The latifundia of ancient Italy may in dimensions have been about equal to the gross landed estates of the English aristocracy, but with slaves to work them in antiquity they had a far more desolating effect, even though we must admit that owing to the villas and parks laid out for the great in England, a portion of the free peasantry are thrust out of their plot of ground and England has had to turn for the means of life, etc., to the foreigner.

Roman Matron

(From a statue in the Capitol)

Also the difference of political rights between the full citizen with full rights and the slave without any rights at all was as marked in England a hundred years ago as it was in Rome. The relations between the Roman and the Latin citizens might then have justly borne comparison with the conflicting elements furnished by Englishmen and Scotchmen, which to-day are ever growing less and less; but even to-day the Irish on the one hand, with their reluctance to obey, and the English colonies on the other, with their successful diffusion of the English language and English national feeling abroad, reflect most faithfully the picture of ancient Rome.

But above all, England belongs to the few modern states which still possess provinces in the antique sense of the word. The constitution of modern India, with its multiform variety, is the only one of our time that may be set side by side with the constitution of the subject territories of the Romans. In India, as in the latter, the contrasts—religious, ethnographical, and social—are great and very often immediate; by the side of an old and highly developed civilisation we find the simplest conditions of mountain or fisher folk, over whose heads a history of a thousand years has passed without leaving a trace. Again, the political situation of single portions of the country is as multiform as possible: Ceylon, for example, with its separate administration and its separate rights, forms a part of England, while the main continent is only directly or indirectly governed by English officials; its constitution, as in the ancient Roman Empire, defies juristic or political definition in a variety of ways. Only one portion of the country is directly subject to its foreign conquerors; in all the others has been preserved—often to the good luck of the nation—a remnant of the earlier national independence.

As in ancient Rome, England to-day allows the existence of native princes, great and small, who lighten for her the burden of rule and administration; and she permits them to tyrannise over their subjects and extort treasure from them if they fail in their duty to the empire, just as did the sultans of previous centuries. The real power is, for all this, in the hands of the English resident who is set to watch over them. If the evils of local misrule become too great, or the times are ripe for annexation, a stroke of the pen is enough to do away with the whole majesty of a local prince. England is not wont to meet with serious resistance in such a case, any more than did the Romans when they declared that any particular one of their tributary princes had ceased to reign.

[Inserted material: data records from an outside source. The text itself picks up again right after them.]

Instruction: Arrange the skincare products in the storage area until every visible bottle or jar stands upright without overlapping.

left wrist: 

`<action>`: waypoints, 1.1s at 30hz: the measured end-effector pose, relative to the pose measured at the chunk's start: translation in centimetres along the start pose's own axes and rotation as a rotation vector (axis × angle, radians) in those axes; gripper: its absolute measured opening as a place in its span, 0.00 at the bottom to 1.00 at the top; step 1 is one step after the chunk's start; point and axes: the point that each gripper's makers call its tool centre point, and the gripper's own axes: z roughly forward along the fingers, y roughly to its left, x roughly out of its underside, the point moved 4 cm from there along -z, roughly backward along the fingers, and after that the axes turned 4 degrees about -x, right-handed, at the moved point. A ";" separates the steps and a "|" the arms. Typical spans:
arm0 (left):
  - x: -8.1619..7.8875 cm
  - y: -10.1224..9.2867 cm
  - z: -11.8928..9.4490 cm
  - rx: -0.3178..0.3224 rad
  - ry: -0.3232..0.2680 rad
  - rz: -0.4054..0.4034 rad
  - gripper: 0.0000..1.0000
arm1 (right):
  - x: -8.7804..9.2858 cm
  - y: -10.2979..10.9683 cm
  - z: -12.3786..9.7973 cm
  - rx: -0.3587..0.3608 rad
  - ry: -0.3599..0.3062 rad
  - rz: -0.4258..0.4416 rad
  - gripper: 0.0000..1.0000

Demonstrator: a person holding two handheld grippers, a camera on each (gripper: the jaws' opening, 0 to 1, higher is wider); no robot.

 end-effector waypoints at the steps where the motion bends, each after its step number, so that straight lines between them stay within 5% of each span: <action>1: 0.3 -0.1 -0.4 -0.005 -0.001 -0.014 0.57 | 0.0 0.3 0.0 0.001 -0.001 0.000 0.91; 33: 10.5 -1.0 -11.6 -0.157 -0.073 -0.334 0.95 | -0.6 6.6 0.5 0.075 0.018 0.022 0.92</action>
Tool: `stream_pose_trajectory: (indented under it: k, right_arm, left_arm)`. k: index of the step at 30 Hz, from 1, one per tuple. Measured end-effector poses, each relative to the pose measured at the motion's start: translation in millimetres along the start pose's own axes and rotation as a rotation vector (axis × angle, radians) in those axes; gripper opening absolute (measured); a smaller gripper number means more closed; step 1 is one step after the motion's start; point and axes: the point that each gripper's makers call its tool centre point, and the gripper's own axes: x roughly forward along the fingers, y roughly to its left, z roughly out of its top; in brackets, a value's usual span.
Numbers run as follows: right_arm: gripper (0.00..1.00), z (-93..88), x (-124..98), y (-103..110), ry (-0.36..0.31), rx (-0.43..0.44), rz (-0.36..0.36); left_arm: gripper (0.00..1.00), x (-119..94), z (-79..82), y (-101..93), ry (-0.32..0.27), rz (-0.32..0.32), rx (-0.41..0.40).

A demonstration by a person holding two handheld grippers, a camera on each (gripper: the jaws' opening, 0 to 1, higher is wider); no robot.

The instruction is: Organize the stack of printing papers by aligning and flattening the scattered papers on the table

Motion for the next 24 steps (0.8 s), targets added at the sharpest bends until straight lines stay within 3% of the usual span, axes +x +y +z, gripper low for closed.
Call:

Again, the position of the ruling nation in the very midst of the ruled is, in modern times, just what it was in the days of antiquity. The man who goes to India, whether as a merchant, an official, or a soldier, does so with the fixed intention of returning home as soon as his financial position allows of his doing so. Considering the immense disparity in numbers between rulers and ruled, the power of the single officials and people in command must naturally be very considerable. The viceroy of India may well be compared with a Roman proconsul; the range of his power is great, but by a time limit it is sought to forestall an abuse of it. Even after the reforms of Augustus, the means of control were inadequate in ancient times, just as they were in England a century ago. To-day it may be taken as the rule for the higher class of English officials to return home from India with clean hands.

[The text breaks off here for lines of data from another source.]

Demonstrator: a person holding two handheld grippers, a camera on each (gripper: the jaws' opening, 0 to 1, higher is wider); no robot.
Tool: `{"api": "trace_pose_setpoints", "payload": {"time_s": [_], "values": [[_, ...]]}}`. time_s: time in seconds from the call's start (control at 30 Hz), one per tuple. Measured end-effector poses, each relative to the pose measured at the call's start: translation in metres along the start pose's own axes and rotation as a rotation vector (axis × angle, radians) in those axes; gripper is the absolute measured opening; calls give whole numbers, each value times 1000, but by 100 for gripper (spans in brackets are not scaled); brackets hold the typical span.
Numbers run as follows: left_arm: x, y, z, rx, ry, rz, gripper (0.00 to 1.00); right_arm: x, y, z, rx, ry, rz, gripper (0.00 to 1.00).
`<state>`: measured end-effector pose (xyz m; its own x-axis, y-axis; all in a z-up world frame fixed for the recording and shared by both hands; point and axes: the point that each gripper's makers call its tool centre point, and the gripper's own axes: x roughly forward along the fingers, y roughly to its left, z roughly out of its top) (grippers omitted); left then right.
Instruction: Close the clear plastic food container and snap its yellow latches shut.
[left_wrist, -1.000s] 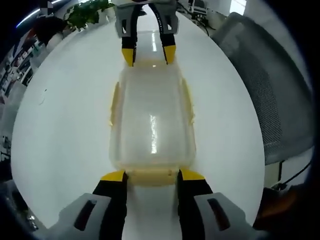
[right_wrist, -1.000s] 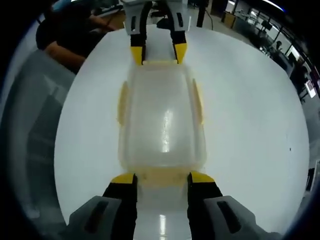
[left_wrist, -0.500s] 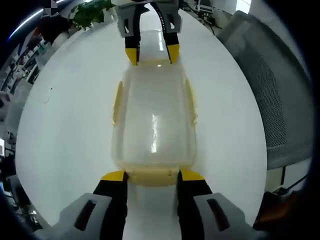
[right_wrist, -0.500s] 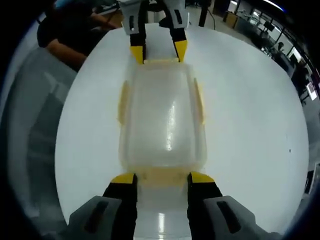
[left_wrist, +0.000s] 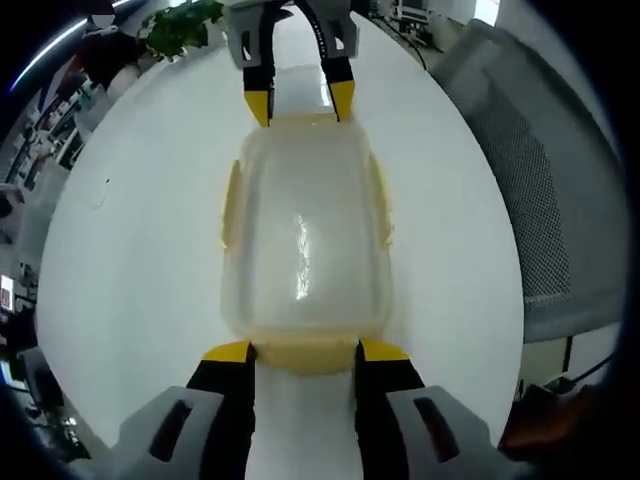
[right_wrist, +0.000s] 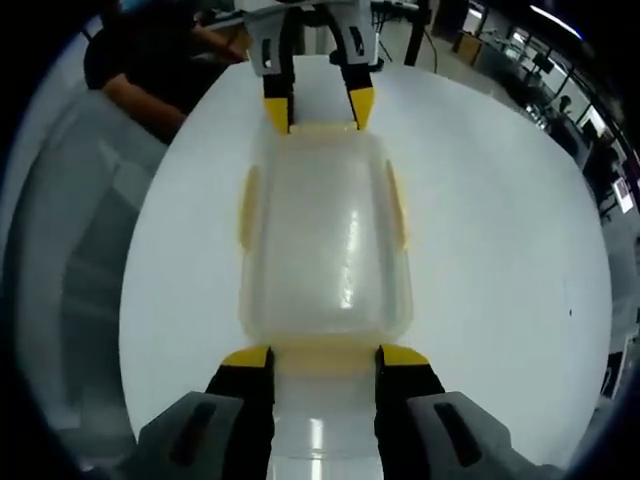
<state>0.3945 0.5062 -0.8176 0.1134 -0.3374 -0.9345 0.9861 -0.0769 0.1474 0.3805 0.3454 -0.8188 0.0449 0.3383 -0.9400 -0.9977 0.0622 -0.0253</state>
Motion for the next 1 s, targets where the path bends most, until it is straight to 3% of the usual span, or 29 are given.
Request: {"api": "trace_pose_setpoints", "payload": {"time_s": [0.53,1.0], "values": [[-18,-9,19,-53,-24,-28,37,-26,7,-3,-25,-17,-14,37],[-40,-7,39,-18,-35,4,37,-50,11,-5,-28,-34,-23,37]]}}
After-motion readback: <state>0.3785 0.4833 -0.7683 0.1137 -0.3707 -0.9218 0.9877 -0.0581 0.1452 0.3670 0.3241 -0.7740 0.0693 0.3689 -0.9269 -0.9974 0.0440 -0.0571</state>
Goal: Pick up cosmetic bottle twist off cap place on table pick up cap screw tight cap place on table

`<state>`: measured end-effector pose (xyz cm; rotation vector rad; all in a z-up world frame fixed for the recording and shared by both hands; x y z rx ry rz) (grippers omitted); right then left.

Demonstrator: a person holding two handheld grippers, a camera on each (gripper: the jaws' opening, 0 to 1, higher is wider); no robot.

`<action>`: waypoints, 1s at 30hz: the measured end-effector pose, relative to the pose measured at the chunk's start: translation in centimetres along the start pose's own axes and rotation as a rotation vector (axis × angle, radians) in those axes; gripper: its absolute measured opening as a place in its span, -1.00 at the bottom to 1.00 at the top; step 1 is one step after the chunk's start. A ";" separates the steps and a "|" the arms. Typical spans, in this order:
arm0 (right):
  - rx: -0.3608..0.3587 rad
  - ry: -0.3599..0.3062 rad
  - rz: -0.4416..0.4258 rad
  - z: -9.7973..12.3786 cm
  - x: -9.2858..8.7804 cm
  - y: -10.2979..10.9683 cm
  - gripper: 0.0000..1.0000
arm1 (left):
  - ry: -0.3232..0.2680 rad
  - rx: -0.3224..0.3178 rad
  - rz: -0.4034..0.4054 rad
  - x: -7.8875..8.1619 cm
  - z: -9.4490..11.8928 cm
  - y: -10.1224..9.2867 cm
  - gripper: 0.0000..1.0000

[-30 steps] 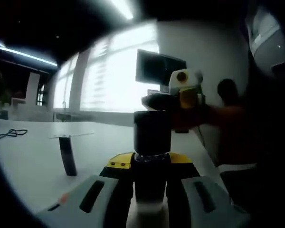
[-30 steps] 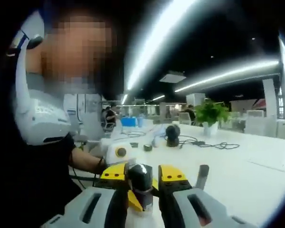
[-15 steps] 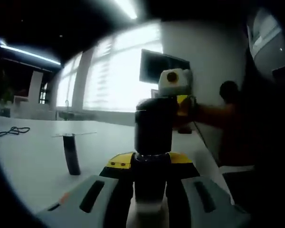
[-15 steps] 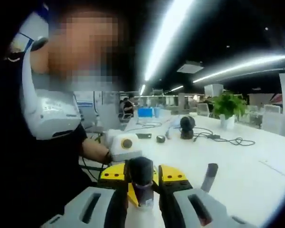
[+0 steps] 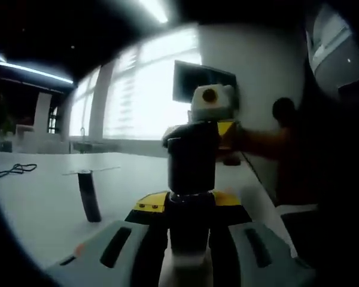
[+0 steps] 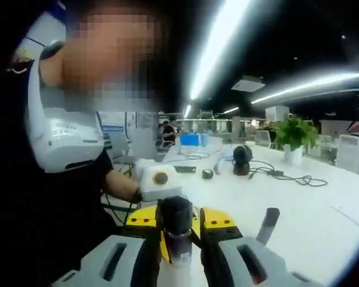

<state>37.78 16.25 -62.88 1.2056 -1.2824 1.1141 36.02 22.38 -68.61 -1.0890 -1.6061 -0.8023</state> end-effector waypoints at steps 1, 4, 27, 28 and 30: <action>0.002 0.000 -0.001 0.0 0.0 -0.1 -0.62 | 0.001 -0.002 0.000 0.0 0.0 0.0 -0.69; 0.019 0.012 -0.001 -0.2 -0.1 0.0 -0.59 | 0.010 -0.003 -0.007 -0.1 0.0 -0.1 -0.68; 0.252 0.057 -0.087 -3.0 -2.1 0.5 -0.67 | 0.024 -0.015 0.031 -0.5 0.1 -0.1 -0.69; 0.259 0.055 -0.084 -3.1 -2.1 0.5 -0.68 | 0.023 -0.021 0.032 -0.5 0.1 -0.1 -0.69; 0.269 0.049 -0.080 -3.1 -2.2 0.6 -0.68 | 0.023 -0.027 0.036 -0.5 0.1 -0.1 -0.69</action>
Point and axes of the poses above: the point that each gripper's makers call its tool centre point, and the gripper's own axes: z roughly backward along the fingers, y roughly to its left, x roughly out of its top, the point moved 4 cm from there along z, roughly backward along the fingers, and after that the axes turned 12 degrees about -y, right-handed, at the moved point
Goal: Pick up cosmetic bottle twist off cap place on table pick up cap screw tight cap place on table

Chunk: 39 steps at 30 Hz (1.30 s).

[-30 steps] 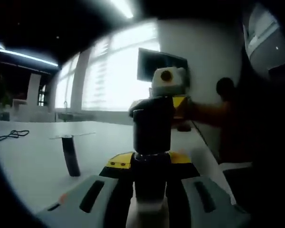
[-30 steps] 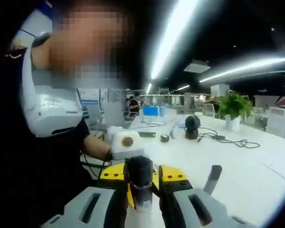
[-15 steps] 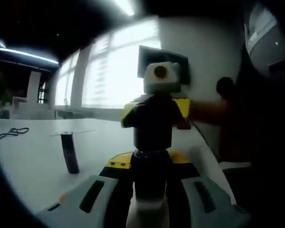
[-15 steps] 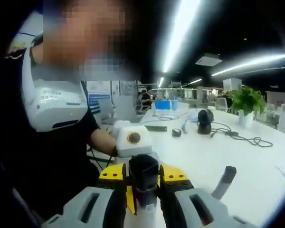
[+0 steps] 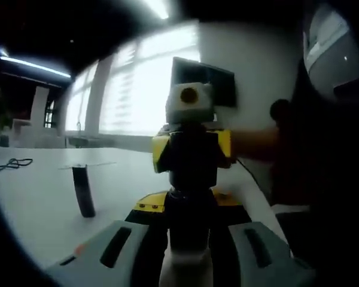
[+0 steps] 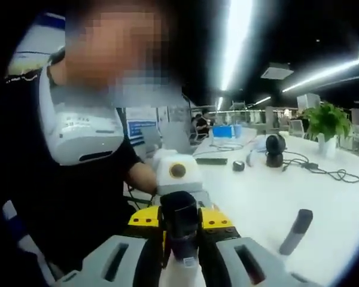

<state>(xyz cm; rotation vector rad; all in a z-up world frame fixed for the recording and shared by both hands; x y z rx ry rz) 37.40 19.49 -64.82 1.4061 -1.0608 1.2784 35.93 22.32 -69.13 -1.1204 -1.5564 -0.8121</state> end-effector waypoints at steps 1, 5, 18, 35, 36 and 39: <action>-0.001 -0.002 0.008 0.0 0.0 0.0 -0.69 | 0.000 0.000 -0.001 0.0 0.0 0.0 -0.69; -0.086 0.001 0.029 0.0 0.1 0.0 -0.70 | -0.002 0.007 0.006 0.0 0.0 0.3 -0.69; -0.389 -0.001 0.093 0.1 0.0 1.2 -0.70 | 0.000 0.008 -0.022 0.0 0.1 0.6 -0.69; -1.017 -0.094 0.101 -0.4 -0.3 2.2 -0.71 | 0.003 0.060 -0.043 -0.1 0.2 2.0 -0.69; -1.057 -0.095 0.109 -0.5 -0.4 2.4 -0.71 | 0.003 0.061 -0.044 -0.1 0.2 2.1 -0.69; -1.150 -0.105 0.126 -0.7 -0.4 2.6 -0.71 | 0.003 0.061 -0.044 -0.1 0.2 2.2 -0.69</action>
Point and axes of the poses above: the point that each gripper's makers call its tool centre point, and the gripper's own axes: z roughly backward along the fingers, y roughly to its left, x roughly out of its top, the point moved 4 cm from there along z, roughly backward along the fingers, and after that the axes turned 12 degrees about -y, right-handed, at the moved point
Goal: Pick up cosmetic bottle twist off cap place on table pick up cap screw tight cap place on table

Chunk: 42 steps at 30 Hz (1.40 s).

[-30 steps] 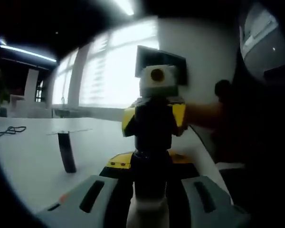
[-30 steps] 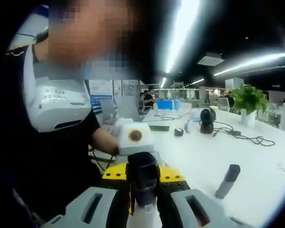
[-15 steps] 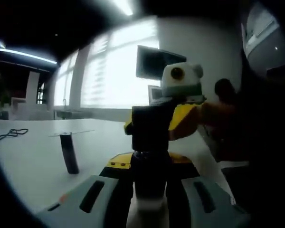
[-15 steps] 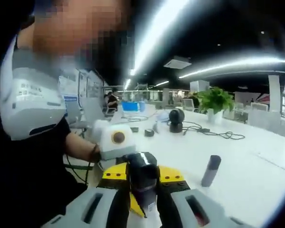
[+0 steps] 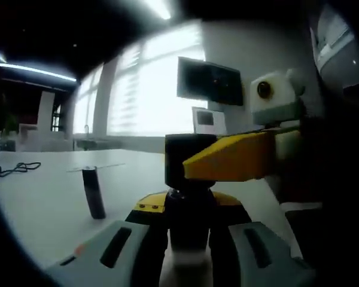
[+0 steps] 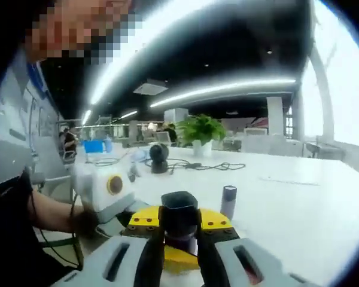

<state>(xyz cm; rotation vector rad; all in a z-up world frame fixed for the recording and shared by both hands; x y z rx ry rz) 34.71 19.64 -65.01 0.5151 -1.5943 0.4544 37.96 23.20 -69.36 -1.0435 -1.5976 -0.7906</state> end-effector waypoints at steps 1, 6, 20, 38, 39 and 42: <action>-0.041 -0.007 -0.006 0.0 0.0 0.1 -0.71 | 0.000 0.001 0.000 0.0 0.0 0.1 -0.69; -0.121 -0.016 0.006 0.0 0.0 0.3 -0.71 | 0.000 0.008 -0.002 -0.1 0.0 0.4 -0.69; -0.304 -0.018 0.010 -0.2 -0.1 -0.1 -0.73 | -0.004 0.050 -0.040 -0.1 -0.4 0.2 -0.69; -0.099 -0.131 -0.117 -0.3 0.8 -0.7 -0.28 | -0.015 0.010 -0.014 -0.1 -0.4 -0.7 -0.69; -0.039 -0.136 -0.143 -0.1 0.8 -0.9 -0.28 | -0.016 0.002 -0.009 -0.1 -0.4 -0.8 -0.69; 0.082 -0.172 -0.203 1.6 1.5 -1.3 -0.25 | -0.015 -0.032 0.006 -0.1 -0.3 -1.3 -0.69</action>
Point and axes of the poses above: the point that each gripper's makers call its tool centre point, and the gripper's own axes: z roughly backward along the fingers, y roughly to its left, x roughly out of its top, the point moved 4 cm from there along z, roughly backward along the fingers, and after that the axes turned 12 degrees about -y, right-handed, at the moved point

Whether this parallel between the Roman Empire of antiquity and the England of to-day is to the credit of the latter or a subject for reproach, whether it will endure, or whether the modern conditions will develop on similar lines, are questions into which we have not here to inquire; it is enough to have indicated the parallel phenomena in the two great empires.b

THE ROMAN CONSTITUTION

The sanguinary civil wars with their appalling catastrophes had crippled the might of Rome; the staunchest and most faithful champions of republican principles lay mouldering on the coast of Thapsus or the plain of Philippi; the free state that had erstwhile been called into being by the elder Brutus had passed away—the reality on the day of Pharsalia, the ideal through the desperate deed of the younger Brutus.